This week has been about as good for my internal clock as
tile floors are to iphones. A jumble of shortened days (which bear no benefit
other than classes being 40 minutes as we are still expected to stay until 4.15
– 4.30 to feign dedication to your role….-)
| This Spider's body was about the width of my thumb |
On Wednesday I was invited to join the 2nd
graders for lunch at my primary school. The kids were having a “curry party”.
The class prior to lunch consisted of a series of vegetable related quizzes and
skits in which the kids grew from seeds into eggplants, pumpkins etc (yes it
was absolutely adorable), then for lunch we were served curry that the kids had
made themselves, from vegetables that they had grown themselves.
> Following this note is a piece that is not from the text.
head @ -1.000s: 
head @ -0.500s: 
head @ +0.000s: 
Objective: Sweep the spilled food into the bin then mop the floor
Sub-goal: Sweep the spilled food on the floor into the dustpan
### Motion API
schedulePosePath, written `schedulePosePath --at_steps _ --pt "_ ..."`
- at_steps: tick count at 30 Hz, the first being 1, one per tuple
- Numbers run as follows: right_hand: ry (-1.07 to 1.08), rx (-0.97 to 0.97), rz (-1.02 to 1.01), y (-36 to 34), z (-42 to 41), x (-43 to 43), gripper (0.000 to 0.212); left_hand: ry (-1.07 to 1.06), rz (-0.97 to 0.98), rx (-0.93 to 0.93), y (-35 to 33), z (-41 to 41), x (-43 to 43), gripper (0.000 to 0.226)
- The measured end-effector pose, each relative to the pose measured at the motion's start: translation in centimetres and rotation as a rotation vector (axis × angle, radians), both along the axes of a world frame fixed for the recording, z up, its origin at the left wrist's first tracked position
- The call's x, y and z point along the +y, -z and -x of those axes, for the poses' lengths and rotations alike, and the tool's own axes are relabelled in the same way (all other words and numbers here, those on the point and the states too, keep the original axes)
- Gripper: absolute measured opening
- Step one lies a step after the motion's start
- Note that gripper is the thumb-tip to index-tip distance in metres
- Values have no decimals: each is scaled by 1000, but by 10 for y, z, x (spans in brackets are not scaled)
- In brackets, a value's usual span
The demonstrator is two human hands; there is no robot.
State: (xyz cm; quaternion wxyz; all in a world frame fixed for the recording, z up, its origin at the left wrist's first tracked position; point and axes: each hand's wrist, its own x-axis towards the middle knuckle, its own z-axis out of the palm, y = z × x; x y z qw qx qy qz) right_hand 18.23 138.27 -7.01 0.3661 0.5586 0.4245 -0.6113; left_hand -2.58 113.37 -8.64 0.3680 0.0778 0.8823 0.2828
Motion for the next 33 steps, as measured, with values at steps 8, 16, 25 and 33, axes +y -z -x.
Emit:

I can’t say
that I’ve ever eaten curry that has instant coffee as one of the ingredients…
Saturday was crunch time. Everyone was at school to prep for
the school festival. Unless you were me, in which case you were there at school
to make an appearance and make it look like you were using your time
constructively. We got fed Bento for lunch, which was fortunate as I left the
sushi I had bought in the fridge, just when I think I can decipher the school
notices efficiently.
| Konoura Harbour |
The vice principal asked if I wasn’t going home after lunch,
so I took that as a solid invitation and spent the rest of my now free afternoon
wandering around Konoura. I made it to the waterfront and decided to take a
zigzag route back. It skipped my mind that no streets in rural Japan are
straight, meaning that there is often no “logical” direction to take. This was
fine until I heard “Kuroi-sensei!” behind me and realised that I now had a
group of my primary school kids in tow. I bowled on, determined not to admit to
them that I had no idea where I was going and praying that I wouldn’t hit a
dead end which would force me to double back and admit to them that I was lost.
Determined not to treat a Saturday evening like a school
night, Liam and I drove to Akita city for a change of scenery. We wandered
around the city for a while before getting a Taiwanese feast for less than
$12nz.
Sunday – School festival. You could tell it was going to be
a big day as someone had gone around and left little bottles of energy drink on
all of the teachers’ desks. Come lunchtime everyone had two sitting there.
The students performed songs for the morning section, a
break for lunch, followed by the afternoon performances. I performed a comedy
skit with Su-sensei, small issues when the pin mic decided to pop off of my
dress midsentence but the vice principal had said (and this is as close a
translation as I can get) that it was ok if we crashed and burned. Regardless I
was relieved that it didn’t pop off again during my haka (yes you read right).
We were treated to numerous dance performances – where the 3rd
graders took it upon themselves to gate crash each other’s dances, rather
entertaining when a pre-growth-spurt bespectacled second grader joined the 3rd
grade girls on stage for a number that was evidently a verse longer than he had
anticipated.
The favourite would have to have been the 3rd
grade boys’ performance of Psy’s Gangnam style.
After the festivities had wrapped up the teachers headed to
a local yakiniku restaurant in Nikaho
for celebrations. These evenings have turned out to be really good for getting
a chance to chat to teachers that you normally wouldn’t at school. One of the
teachers had only discovered that week that I had basic conversation level
Japanese so was very keen to have a chat, and of course once he was a couple of
beers in, the pocket English started coming out.
| Yuzawa Gorge |
As we had spent all weekend at school everyone got Monday
and Tuesday off.
Except muggins.
Who had to go and teach 5 year olds at the Kindergarten how
sing “itsy bitsy spider”.
By Tuesday Liam and Dave had recovered from their hangovers
so we bowled over to Dave’s place, and sat in his car for 15 minutes trying to
figure out what we were going to do with the day.
We drove to Yuzawa to visit the Oyasukyo DaifundÅ a geothermal gorge with a river running through
and steam and hot water erupting from the walls. The smell was nowhere near as
strong as Rotorua, but it was definitely there.
We wandered around Yuzawa town for a while before finding a
Korean restaurant for a late lunch. The chatty waitress/chef sprinkled us with
questions and offered us a service, which explained was kimchi fish stomach lining
– after Dave had already eaten some.